GIVEN ENTRIES ->
- Opening Delimiter -

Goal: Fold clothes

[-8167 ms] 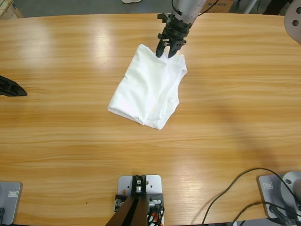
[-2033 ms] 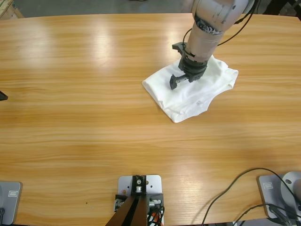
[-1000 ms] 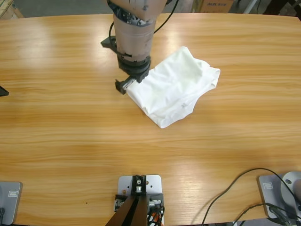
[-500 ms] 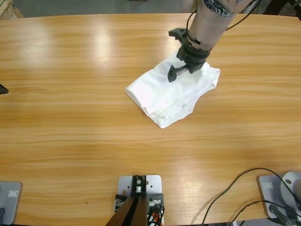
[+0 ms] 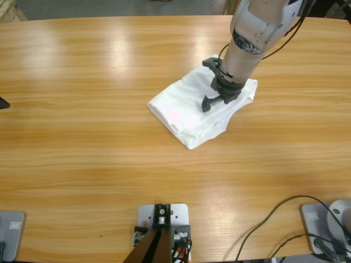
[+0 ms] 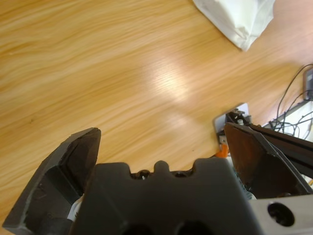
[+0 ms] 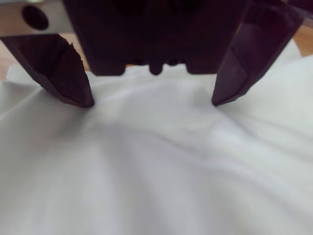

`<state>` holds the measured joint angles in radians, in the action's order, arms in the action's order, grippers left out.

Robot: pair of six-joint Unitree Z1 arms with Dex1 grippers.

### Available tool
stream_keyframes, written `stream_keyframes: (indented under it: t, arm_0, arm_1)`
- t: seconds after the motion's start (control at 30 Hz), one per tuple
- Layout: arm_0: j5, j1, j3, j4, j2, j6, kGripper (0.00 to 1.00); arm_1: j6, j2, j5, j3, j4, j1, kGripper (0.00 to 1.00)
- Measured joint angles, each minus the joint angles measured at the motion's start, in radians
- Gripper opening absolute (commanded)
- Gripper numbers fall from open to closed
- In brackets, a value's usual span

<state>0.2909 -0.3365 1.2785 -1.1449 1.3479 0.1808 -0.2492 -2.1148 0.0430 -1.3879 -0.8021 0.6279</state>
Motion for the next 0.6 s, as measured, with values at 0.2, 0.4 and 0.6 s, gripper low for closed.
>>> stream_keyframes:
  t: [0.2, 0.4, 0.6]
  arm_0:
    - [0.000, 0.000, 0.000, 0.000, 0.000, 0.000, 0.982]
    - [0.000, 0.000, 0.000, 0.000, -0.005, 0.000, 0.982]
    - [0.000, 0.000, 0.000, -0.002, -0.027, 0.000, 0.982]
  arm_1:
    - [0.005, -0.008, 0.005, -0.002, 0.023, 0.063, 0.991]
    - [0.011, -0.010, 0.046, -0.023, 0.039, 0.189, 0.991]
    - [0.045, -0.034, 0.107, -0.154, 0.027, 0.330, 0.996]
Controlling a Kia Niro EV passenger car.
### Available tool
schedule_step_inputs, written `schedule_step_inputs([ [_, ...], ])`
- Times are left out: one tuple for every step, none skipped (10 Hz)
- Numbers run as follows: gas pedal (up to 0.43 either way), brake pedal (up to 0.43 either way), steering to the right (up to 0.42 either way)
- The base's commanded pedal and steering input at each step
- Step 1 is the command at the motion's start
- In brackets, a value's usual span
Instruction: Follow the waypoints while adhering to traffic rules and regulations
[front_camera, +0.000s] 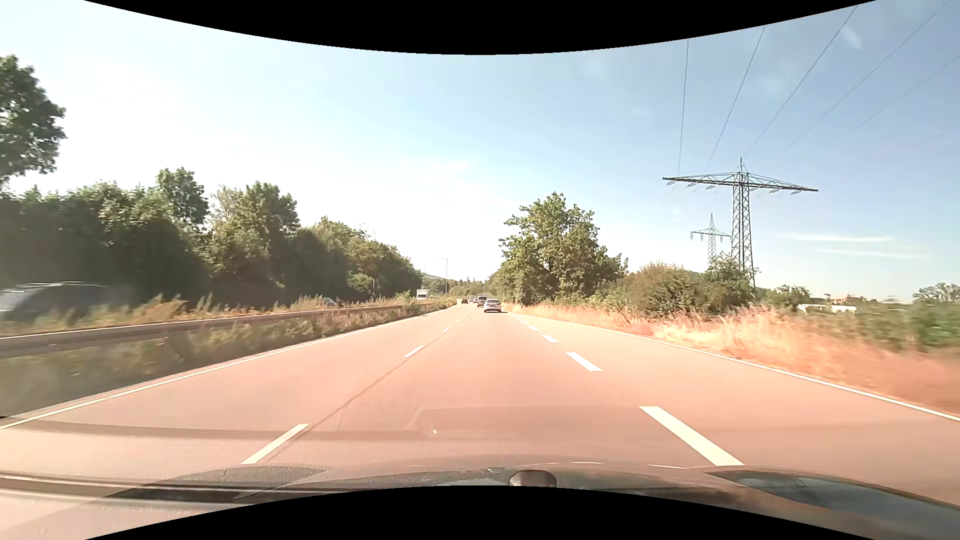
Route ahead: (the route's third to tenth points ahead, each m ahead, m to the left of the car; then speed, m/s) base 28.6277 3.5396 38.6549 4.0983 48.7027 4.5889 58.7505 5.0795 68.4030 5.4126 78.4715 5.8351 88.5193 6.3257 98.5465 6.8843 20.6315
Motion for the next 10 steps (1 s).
schedule_step_inputs([
  [0.138, 0.0, -0.002],
  [0.138, 0.0, -0.002],
  [0.138, 0.0, -0.002],
  [0.138, 0.0, -0.002],
  [0.138, 0.0, -0.002],
  [0.138, 0.0, -0.002],
  [0.138, 0.0, -0.002],
  [0.138, 0.0, -0.002],
  [0.138, 0.0, -0.002],
  [0.138, 0.0, -0.002],
])
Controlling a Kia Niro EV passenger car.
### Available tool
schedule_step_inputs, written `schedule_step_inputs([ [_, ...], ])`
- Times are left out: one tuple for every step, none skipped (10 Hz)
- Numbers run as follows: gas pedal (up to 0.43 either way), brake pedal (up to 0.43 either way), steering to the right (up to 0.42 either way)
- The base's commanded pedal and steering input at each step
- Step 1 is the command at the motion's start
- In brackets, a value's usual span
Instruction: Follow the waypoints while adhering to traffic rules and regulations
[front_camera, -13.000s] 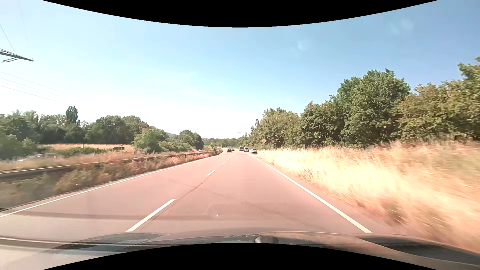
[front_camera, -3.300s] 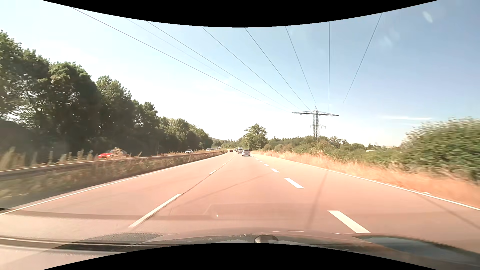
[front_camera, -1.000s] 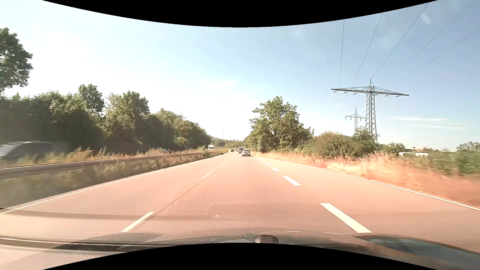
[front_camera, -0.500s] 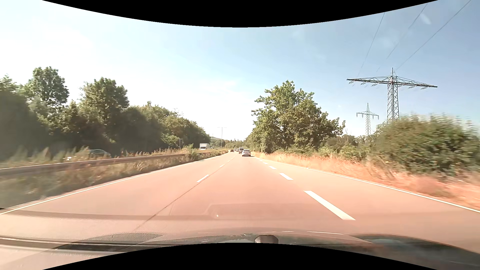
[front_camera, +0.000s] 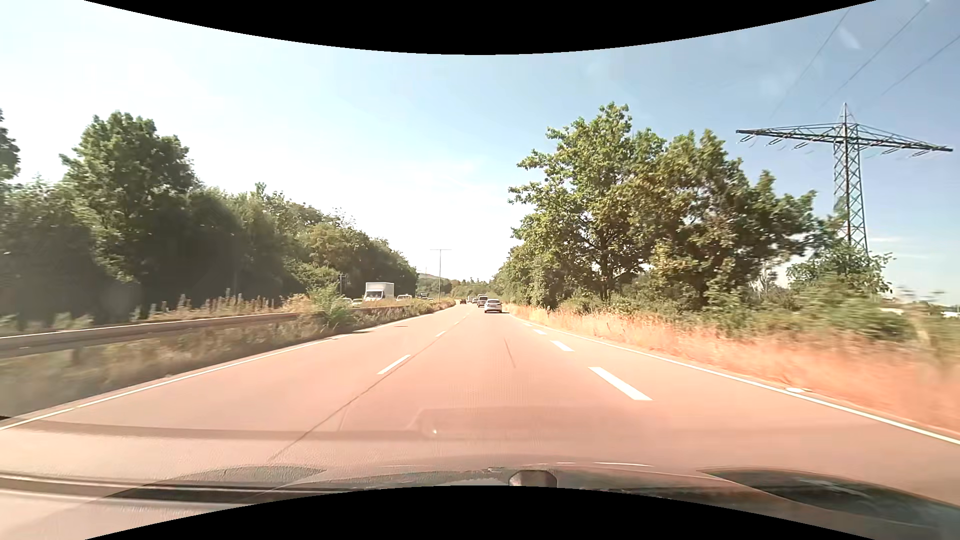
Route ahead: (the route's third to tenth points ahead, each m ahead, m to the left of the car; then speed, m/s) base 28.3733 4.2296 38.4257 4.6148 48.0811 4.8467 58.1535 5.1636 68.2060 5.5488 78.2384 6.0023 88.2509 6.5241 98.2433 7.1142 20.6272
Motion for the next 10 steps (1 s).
schedule_step_inputs([
  [0.138, 0.0, -0.002],
  [0.138, 0.0, -0.002],
  [0.138, 0.0, -0.002],
  [0.138, 0.0, -0.002],
  [0.138, 0.0, -0.002],
  [0.138, 0.0, -0.002],
  [0.138, 0.0, -0.002],
  [0.138, 0.0, -0.002],
  [0.138, 0.0, -0.002],
  [0.138, 0.0, -0.002],
])
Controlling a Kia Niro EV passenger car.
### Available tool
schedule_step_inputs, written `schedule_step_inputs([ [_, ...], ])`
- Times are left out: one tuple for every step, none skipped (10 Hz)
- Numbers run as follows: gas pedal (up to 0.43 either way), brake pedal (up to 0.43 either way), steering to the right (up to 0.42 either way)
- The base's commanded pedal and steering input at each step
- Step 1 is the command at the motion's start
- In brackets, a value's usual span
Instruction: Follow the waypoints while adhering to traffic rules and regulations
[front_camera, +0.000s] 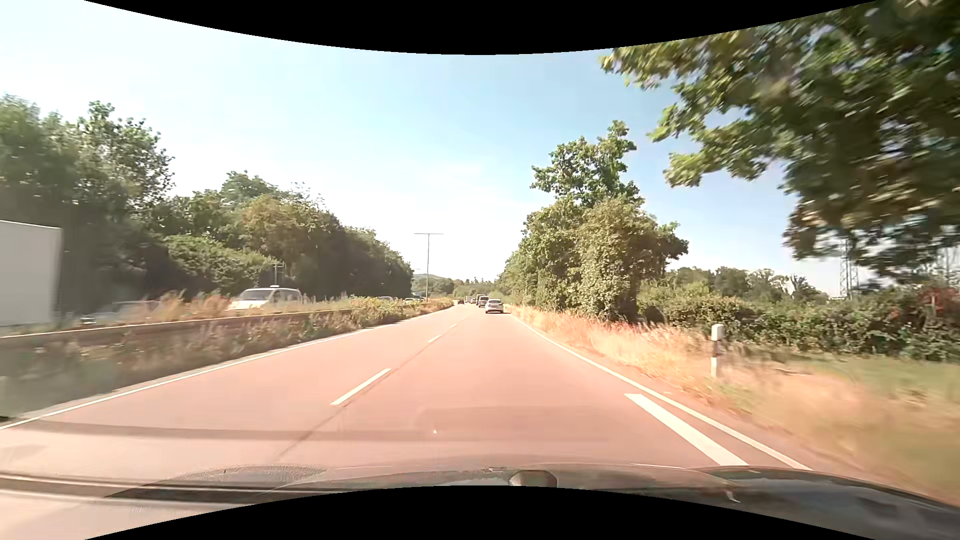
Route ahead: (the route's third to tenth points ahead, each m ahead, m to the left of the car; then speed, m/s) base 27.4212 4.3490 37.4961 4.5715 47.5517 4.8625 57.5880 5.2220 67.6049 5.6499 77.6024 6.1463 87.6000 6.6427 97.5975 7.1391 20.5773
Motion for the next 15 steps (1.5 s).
schedule_step_inputs([
  [0.138, 0.0, -0.002],
  [0.138, 0.0, -0.002],
  [0.138, 0.0, -0.002],
  [0.138, 0.0, -0.002],
  [0.138, 0.0, -0.002],
  [0.138, 0.0, -0.002],
  [0.138, 0.0, -0.002],
  [0.138, 0.0, -0.002],
  [0.138, 0.0, -0.002],
  [0.138, 0.0, -0.002],
  [0.138, 0.0, -0.002],
  [0.138, 0.0, -0.002],
  [0.138, 0.0, -0.002],
  [0.138, 0.0, -0.002],
  [0.138, 0.0, -0.002],
])
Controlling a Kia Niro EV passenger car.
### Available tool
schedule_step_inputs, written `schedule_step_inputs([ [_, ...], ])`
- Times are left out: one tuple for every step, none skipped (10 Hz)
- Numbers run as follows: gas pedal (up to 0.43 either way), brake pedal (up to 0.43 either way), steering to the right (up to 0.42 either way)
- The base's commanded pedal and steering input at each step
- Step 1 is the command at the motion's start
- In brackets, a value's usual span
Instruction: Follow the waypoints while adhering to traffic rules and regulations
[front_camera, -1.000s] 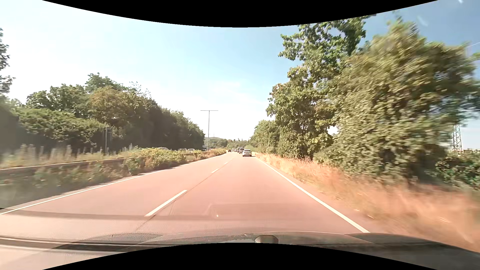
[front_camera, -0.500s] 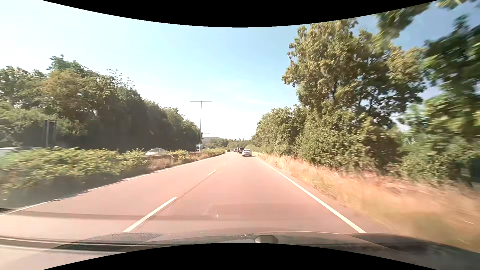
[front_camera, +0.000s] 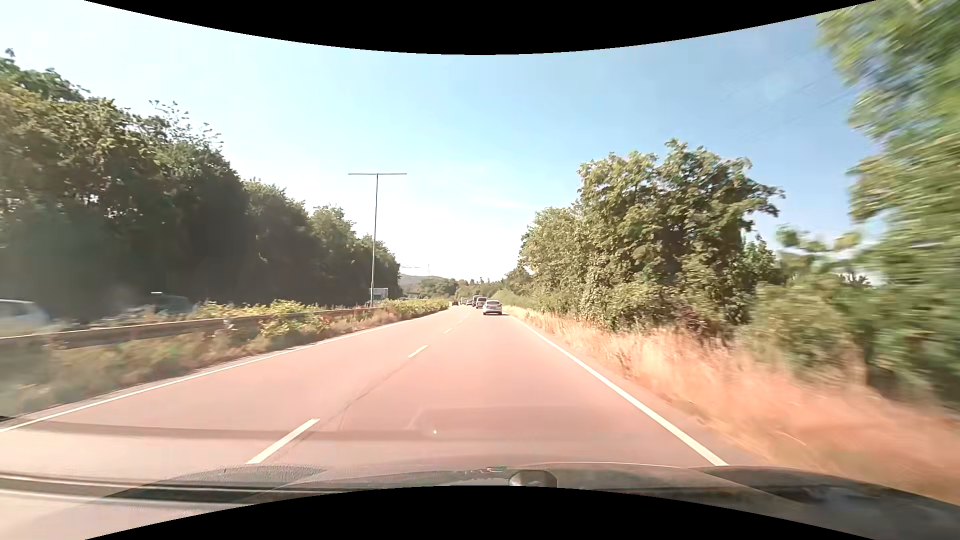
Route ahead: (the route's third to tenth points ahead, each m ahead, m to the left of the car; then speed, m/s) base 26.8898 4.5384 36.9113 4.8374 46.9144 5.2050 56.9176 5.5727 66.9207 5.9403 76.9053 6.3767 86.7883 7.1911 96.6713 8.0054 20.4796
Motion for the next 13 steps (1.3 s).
schedule_step_inputs([
  [0.13, 0.0, -0.002],
  [0.13, 0.0, -0.002],
  [0.13, 0.0, -0.002],
  [0.13, 0.0, -0.002],
  [0.13, 0.0, -0.002],
  [0.13, 0.0, -0.002],
  [0.13, 0.0, -0.002],
  [0.13, 0.0, -0.002],
  [0.13, 0.0, -0.002],
  [0.13, 0.0, -0.002],
  [0.13, 0.0, -0.002],
  [0.13, 0.0, -0.002],
  [0.13, 0.0, -0.002],
])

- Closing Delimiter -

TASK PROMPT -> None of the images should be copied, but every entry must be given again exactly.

ANSWER SPACE ->
Goal: Fold clothes

[-8167 ms] 
[-2033 ms] 
[-1000 ms] 
[-500 ms] 
[+0 ms] 
[+0 ms] 
[+0 ms] 

`<state>` holds the measured joint angles in radians, in the action's order, arms in the action's order, grippers left out.

Robot: pair of six-joint Unitree Z1 arms with Dex1 grippers.

### Available tool
stream_keyframes, written `stream_keyframes: (indented under it: t, arm_0, arm_1)`
- t: seconds after the motion's start (control at 30 Hz), one per tuple
- Layout: arm_0: j5, j1, j3, j4, j2, j6, kGripper (0.00 to 1.00); arm_1: j6, j2, j5, j3, j4, j1, kGripper (0.00 to 1.00)
- Measured joint angles, each minus the joint angles measured at the motion's start, in radians
- Gripper opening absolute (commanded)
- Gripper numbers fall from open to closed
- In brackets, a value's usual span

<state>0.2909 -0.3365 1.2785 -1.1449 1.3479 0.1808 -0.2492 -2.1148 0.0430 -1.3879 -0.8021 0.6279</state>
Motion for the next 0.6 s, as measured, with values at 0.2, 0.4 and 0.6 s, gripper low for closed.
>>> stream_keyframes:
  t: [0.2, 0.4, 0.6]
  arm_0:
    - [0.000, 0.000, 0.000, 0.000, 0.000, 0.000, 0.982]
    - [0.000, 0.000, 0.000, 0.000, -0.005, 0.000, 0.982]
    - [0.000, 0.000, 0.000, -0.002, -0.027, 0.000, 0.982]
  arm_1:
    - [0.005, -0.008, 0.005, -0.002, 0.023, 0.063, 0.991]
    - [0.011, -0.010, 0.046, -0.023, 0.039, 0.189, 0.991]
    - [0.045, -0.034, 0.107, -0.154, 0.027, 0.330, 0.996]
Controlling a Kia Niro EV passenger car.
### Available tool
schedule_step_inputs, written `schedule_step_inputs([ [_, ...], ])`
- Times are left out: one tuple for every step, none skipped (10 Hz)
- Numbers run as follows: gas pedal (up to 0.43 either way), brake pedal (up to 0.43 either way), steering to the right (up to 0.42 either way)
- The base's commanded pedal and steering input at each step
- Step 1 is the command at the motion's start
- In brackets, a value's usual span
Instruction: Follow the waypoints while adhering to traffic rules and regulations
[front_camera, +0.000s] 
Route ahead: (the route's third to tenth points ahead, each m ahead, m to the left of the car; then speed, m/s) base 28.6277 3.5396 38.6549 4.0983 48.7027 4.5889 58.7505 5.0795 68.4030 5.4126 78.4715 5.8351 88.5193 6.3257 98.5465 6.8843 20.6315
Motion for the next 10 steps (1 s).
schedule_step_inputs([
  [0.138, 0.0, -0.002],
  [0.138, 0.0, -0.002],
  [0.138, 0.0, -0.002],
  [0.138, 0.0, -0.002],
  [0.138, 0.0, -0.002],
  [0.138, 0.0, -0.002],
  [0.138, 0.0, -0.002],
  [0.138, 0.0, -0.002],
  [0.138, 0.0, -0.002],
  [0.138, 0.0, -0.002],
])
Controlling a Kia Niro EV passenger car.
### Available tool
schedule_step_inputs, written `schedule_step_inputs([ [_, ...], ])`
- Times are left out: one tuple for every step, none skipped (10 Hz)
- Numbers run as follows: gas pedal (up to 0.43 either way), brake pedal (up to 0.43 either way), steering to the right (up to 0.42 either way)
- The base's commanded pedal and steering input at each step
- Step 1 is the command at the motion's start
- In brackets, a value's usual span
Instruction: Follow the waypoints while adhering to traffic rules and regulations
[front_camera, -13.000s] 
[front_camera, -3.300s] 
[front_camera, -1.000s] 
[front_camera, -0.500s] 
[front_camera, +0.000s] 
Route ahead: (the route's third to tenth points ahead, each m ahead, m to the left of the car; then speed, m/s) base 28.3733 4.2296 38.4257 4.6148 48.0811 4.8467 58.1535 5.1636 68.2060 5.5488 78.2384 6.0023 88.2509 6.5241 98.2433 7.1142 20.6272
Motion for the next 10 steps (1 s).
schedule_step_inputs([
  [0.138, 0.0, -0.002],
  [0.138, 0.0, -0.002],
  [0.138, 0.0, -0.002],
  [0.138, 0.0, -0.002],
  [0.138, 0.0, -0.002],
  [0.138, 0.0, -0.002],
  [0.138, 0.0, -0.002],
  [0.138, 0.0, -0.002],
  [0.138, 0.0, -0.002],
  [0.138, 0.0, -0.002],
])
Controlling a Kia Niro EV passenger car.
### Available tool
schedule_step_inputs, written `schedule_step_inputs([ [_, ...], ])`
- Times are left out: one tuple for every step, none skipped (10 Hz)
- Numbers run as follows: gas pedal (up to 0.43 either way), brake pedal (up to 0.43 either way), steering to the right (up to 0.42 either way)
- The base's commanded pedal and steering input at each step
- Step 1 is the command at the motion's start
- In brackets, a value's usual span
Instruction: Follow the waypoints while adhering to traffic rules and regulations
[front_camera, +0.000s] 
Route ahead: (the route's third to tenth points ahead, each m ahead, m to the left of the car; then speed, m/s) base 27.4212 4.3490 37.4961 4.5715 47.5517 4.8625 57.5880 5.2220 67.6049 5.6499 77.6024 6.1463 87.6000 6.6427 97.5975 7.1391 20.5773
Motion for the next 15 steps (1.5 s).
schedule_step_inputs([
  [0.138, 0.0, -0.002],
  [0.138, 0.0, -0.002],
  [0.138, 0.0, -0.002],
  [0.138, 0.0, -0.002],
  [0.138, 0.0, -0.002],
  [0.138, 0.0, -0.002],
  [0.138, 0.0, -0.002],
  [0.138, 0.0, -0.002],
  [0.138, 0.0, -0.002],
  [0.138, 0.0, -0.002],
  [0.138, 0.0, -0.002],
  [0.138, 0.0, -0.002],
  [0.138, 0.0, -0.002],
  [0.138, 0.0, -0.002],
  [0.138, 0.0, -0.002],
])
Controlling a Kia Niro EV passenger car.
### Available tool
schedule_step_inputs, written `schedule_step_inputs([ [_, ...], ])`
- Times are left out: one tuple for every step, none skipped (10 Hz)
- Numbers run as follows: gas pedal (up to 0.43 either way), brake pedal (up to 0.43 either way), steering to the right (up to 0.42 either way)
- The base's commanded pedal and steering input at each step
- Step 1 is the command at the motion's start
- In brackets, a value's usual span
Instruction: Follow the waypoints while adhering to traffic rules and regulations
[front_camera, -1.000s] 
[front_camera, -0.500s] 
[front_camera, +0.000s] 
Route ahead: (the route's third to tenth points ahead, each m ahead, m to the left of the car; then speed, m/s) base 26.8898 4.5384 36.9113 4.8374 46.9144 5.2050 56.9176 5.5727 66.9207 5.9403 76.9053 6.3767 86.7883 7.1911 96.6713 8.0054 20.4796
Motion for the next 13 steps (1.3 s).
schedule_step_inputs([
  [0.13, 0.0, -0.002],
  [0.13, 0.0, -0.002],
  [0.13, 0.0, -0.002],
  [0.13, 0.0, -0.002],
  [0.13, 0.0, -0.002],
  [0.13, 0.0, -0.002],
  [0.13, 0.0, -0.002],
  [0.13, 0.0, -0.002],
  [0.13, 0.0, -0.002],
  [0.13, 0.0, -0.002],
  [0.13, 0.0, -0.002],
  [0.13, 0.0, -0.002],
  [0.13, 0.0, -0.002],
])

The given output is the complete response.